Write the data out again exactly, dropping any images it holds.

- Stored data
<<<<

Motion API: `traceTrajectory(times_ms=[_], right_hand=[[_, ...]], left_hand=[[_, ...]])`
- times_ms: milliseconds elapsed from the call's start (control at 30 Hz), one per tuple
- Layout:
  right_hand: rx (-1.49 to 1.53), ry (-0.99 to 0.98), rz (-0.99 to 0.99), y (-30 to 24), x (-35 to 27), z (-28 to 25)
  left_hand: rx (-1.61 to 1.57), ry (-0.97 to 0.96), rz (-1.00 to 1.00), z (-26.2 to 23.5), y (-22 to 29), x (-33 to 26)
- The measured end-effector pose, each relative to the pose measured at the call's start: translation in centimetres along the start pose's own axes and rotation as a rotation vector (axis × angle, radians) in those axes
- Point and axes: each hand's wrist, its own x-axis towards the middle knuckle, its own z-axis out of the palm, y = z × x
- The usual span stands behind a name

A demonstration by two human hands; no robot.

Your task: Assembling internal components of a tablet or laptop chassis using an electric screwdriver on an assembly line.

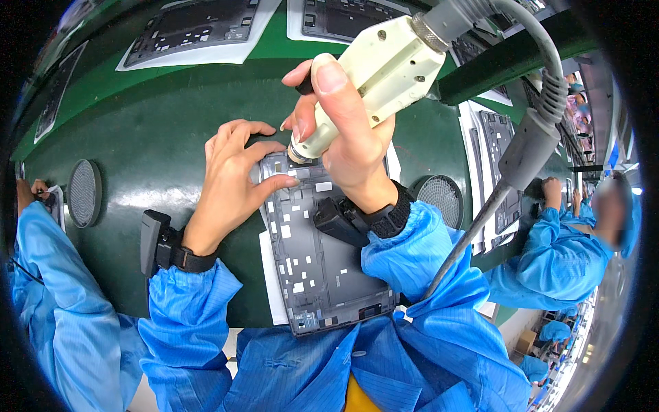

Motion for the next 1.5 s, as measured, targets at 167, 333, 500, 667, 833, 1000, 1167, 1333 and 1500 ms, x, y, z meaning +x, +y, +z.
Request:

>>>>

- Answer to the problem
Motion API: `traceTrajectory(times_ms=[_], right_hand=[[_, ...]], left_hand=[[_, ...]])`
- times_ms: milliseconds elapsed from the call's start (control at 30 Hz), one per tuple
- Layout:
  right_hand: rx (-1.49 to 1.53), ry (-0.99 to 0.98), rz (-0.99 to 0.99), y (-30 to 24), x (-35 to 27), z (-28 to 25)
  left_hand: rx (-1.61 to 1.57), ry (-0.97 to 0.96), rz (-1.00 to 1.00), z (-26.2 to 23.5), y (-22 to 29), x (-33 to 26)
- The measured end-effector pose, each relative to the pose measured at the call's start: translation in centimetres along the start pose's own axes and rotation as a rotation vector (axis × angle, radians) in those axes
- Point and axes: each hand's wrist, its own x-axis towards the middle knuckle, its own z-axis out of the palm, y = z × x
- The usual span stands behind a name

A demonstration by two human hands; no robot.

Your task: Assembling internal components of a tablet or laptop chassis using an electric screwdriver on an assembly line.


Motion for the next 1.5 s, as measured, targets at 167, 333, 500, 667, 833, 1000, 1167, 1333 and 1500 ms, x, y, z meaning +x, +y, +z.
Request:

The exercise is done, with nothing left to add.